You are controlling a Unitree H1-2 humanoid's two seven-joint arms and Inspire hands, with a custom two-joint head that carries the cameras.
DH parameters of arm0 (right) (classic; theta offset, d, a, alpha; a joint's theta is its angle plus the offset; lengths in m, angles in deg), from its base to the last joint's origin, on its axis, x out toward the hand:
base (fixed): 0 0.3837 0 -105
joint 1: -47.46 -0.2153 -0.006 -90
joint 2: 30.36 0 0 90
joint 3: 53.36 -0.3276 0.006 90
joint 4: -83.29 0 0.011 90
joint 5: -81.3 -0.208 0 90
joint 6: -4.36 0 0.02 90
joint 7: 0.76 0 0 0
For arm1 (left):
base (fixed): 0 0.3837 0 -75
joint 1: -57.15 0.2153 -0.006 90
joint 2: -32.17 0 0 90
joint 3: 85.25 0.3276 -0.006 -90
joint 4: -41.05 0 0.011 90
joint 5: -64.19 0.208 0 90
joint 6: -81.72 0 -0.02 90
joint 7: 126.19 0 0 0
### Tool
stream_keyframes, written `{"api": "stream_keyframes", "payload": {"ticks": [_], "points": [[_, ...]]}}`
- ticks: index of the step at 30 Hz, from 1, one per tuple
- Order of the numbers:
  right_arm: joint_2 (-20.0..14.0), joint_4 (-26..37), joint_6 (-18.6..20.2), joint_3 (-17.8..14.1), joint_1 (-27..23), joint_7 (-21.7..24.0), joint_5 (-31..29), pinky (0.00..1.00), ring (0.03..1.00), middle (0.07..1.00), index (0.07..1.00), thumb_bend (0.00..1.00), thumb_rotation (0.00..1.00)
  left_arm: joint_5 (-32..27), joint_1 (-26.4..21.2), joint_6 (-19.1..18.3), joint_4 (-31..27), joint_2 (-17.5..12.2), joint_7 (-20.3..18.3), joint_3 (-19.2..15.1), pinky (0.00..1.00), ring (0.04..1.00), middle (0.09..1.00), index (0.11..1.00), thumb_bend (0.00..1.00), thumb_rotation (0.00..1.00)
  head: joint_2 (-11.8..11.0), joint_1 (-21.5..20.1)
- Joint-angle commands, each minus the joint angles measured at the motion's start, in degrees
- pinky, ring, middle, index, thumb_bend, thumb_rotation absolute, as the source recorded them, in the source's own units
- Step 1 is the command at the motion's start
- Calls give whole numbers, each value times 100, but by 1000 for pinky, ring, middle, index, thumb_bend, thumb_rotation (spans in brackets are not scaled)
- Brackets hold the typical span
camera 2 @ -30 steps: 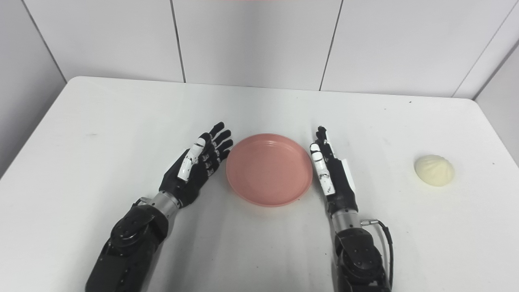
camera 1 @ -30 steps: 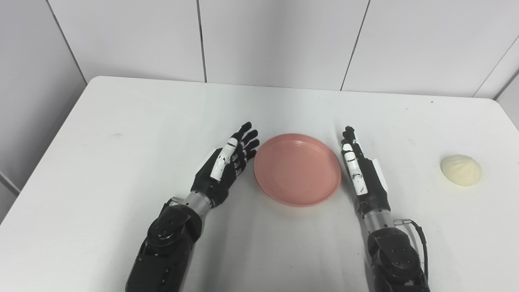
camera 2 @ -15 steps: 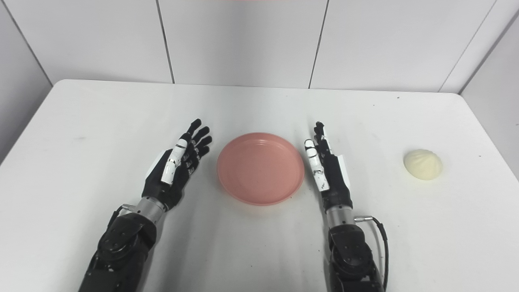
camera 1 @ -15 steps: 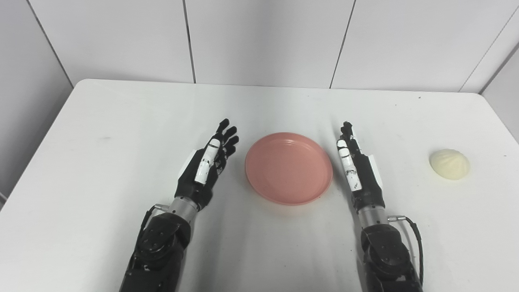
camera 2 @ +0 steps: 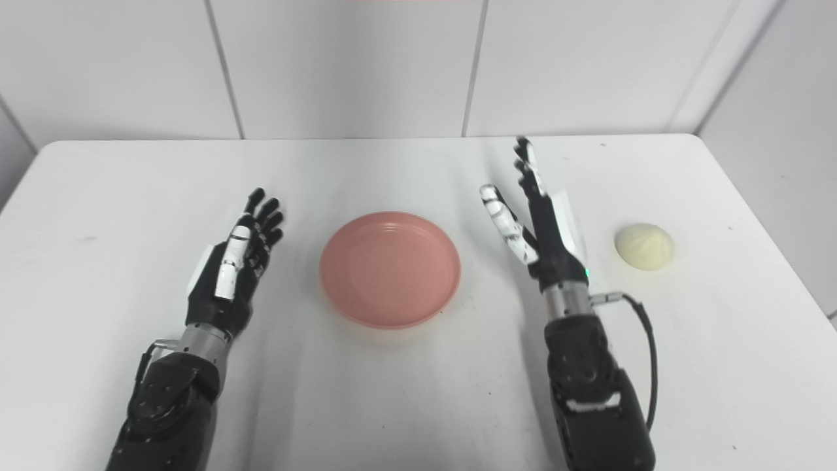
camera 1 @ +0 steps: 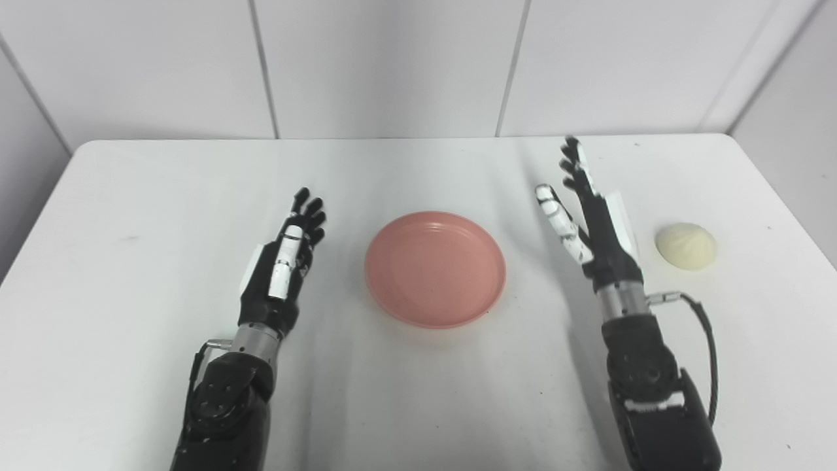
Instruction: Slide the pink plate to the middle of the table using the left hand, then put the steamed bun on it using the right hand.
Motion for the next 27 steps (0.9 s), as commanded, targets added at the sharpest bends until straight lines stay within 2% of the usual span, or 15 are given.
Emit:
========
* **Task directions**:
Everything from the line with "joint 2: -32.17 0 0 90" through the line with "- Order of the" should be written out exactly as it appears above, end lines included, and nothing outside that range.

* **Reply to the exercise**:
joint 2: -32.17 0 0 90
joint 3: 85.25 0.3276 -0.006 -90
joint 4: -41.05 0 0.011 90
joint 5: -64.19 0.208 0 90
joint 6: -81.72 0 -0.02 90
joint 7: 126.19 0 0 0
### Tool
stream_keyframes, written `{"api": "stream_keyframes", "payload": {"ticks": [_], "points": [[_, ...]]}}`
- ticks: index of the step at 30 Hz, from 1, one per tuple
- Order of the numbers:

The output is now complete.